## How to complete this task
When you reach the line containing "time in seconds", stop after it; until then, copy each line of the listing exactly, starting with the first.

## Dataset extract
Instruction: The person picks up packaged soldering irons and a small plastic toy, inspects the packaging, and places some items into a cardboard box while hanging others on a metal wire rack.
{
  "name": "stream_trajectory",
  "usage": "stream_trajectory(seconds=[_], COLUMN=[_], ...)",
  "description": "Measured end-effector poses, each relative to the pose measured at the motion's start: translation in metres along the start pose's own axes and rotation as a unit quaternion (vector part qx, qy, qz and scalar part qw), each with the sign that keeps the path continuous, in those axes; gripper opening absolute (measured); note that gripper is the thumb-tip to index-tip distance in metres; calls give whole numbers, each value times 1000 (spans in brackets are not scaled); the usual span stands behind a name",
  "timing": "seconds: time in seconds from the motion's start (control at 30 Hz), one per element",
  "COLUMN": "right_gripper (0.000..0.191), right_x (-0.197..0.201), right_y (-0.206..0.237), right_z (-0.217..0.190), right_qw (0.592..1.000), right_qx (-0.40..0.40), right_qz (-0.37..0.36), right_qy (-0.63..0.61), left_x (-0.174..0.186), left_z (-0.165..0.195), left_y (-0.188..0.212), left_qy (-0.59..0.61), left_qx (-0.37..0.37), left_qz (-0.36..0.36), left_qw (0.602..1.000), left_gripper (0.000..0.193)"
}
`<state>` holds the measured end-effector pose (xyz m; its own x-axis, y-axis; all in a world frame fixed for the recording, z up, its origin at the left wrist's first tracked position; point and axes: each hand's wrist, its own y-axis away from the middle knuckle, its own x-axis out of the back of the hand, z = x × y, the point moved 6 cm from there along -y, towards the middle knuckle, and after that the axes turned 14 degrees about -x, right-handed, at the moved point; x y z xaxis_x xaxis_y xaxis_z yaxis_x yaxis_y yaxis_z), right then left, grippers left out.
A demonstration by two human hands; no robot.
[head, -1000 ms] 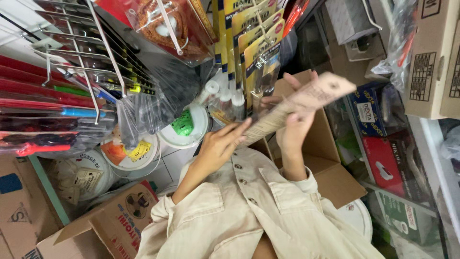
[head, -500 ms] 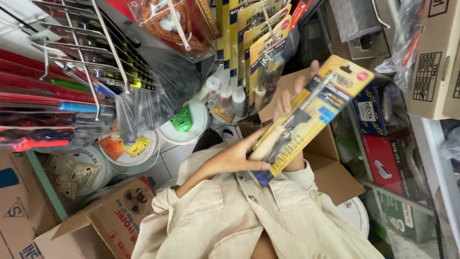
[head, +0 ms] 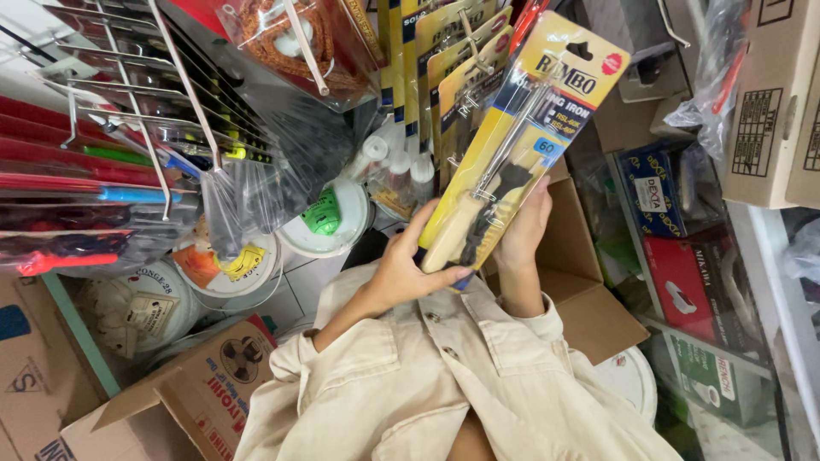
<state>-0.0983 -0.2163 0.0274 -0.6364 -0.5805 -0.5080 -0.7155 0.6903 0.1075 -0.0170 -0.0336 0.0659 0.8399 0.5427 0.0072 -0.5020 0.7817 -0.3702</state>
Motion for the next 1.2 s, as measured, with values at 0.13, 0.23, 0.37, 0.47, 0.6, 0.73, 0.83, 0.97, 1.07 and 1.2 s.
stream_trajectory(seconds=[0.13,0.23,0.37,0.47,0.6,0.73,0.83,0.97,1.07,1.2], right_gripper=[51,49,51,52,52,53,54,56,50,31], right_x=[-17,-20,8,13,-25,-62,-81,-89,-70,-49], right_y=[4,6,7,18,36,47,52,57,56,38], right_z=[7,8,-4,-38,-54,-56,-57,-65,-83,-88], right_qw=[987,988,994,927,793,832,861,880,906,935], right_qx=[-104,-95,26,262,411,363,304,285,343,311], right_qz=[3,1,103,124,3,-95,-144,-146,8,51], right_qy=[-123,-125,30,236,451,409,381,351,249,161], left_x=[-13,-11,-1,4,-7,-25,-25,-27,-24,-32], left_z=[-1,4,5,-8,-3,-23,-41,-75,-64,-48], left_y=[3,0,-9,-16,-26,-15,-12,-26,-27,-27], left_qy=[108,97,-6,-161,-133,57,172,387,577,625], left_qx=[10,4,47,126,-52,-47,-37,84,92,117], left_qz=[2,-14,-57,-88,-44,-89,-91,-39,-123,-193], left_qw=[994,995,997,975,989,993,980,917,802,747], left_gripper=[102,101,101,103,101,97,91,102,96,83])
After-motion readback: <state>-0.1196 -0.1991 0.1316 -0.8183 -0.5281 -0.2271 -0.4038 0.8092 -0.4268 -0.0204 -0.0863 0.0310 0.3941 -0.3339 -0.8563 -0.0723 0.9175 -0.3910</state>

## Answer area
Instruction: The person picks up packaged soldering irons and a small plastic toy, inspects the packaging, and places some items into a cardboard box while hanging others on a metal wire rack.
{
  "name": "stream_trajectory",
  "usage": "stream_trajectory(seconds=[_], COLUMN=[_], ...)",
  "description": "Measured end-effector poses, each relative to the pose measured at the motion's start: translation in metres along the start pose's own axes and rotation as a unit quaternion (vector part qx, qy, qz and scalar part qw), each with the sign that keeps the path continuous, in those axes; gripper opening absolute (measured); note that gripper is the thumb-tip to index-tip distance in metres; calls give whole numbers, each value times 1000 (spans in brackets are not scaled); the usual span stands behind a name",
  "timing": "seconds: time in seconds from the motion's start (control at 30 Hz), one per element",

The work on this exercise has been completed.